Answer with one number only, the count of lines in the material below that hold "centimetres".

§ §

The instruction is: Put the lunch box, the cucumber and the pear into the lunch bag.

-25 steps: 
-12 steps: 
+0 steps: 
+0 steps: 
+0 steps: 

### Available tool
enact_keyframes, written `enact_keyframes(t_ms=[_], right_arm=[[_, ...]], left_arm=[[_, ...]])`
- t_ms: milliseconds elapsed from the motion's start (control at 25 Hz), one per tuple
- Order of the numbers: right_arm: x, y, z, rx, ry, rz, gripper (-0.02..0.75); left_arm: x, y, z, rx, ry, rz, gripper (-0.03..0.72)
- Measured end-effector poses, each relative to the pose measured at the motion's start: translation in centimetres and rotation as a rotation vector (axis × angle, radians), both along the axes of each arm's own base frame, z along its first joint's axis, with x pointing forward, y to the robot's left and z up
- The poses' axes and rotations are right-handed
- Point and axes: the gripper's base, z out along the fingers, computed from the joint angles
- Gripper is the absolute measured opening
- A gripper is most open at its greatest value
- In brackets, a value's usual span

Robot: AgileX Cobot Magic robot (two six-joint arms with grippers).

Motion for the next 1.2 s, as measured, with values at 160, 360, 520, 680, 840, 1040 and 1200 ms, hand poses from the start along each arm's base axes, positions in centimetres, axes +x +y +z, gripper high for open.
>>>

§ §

§ THE COMPLETED TASK
2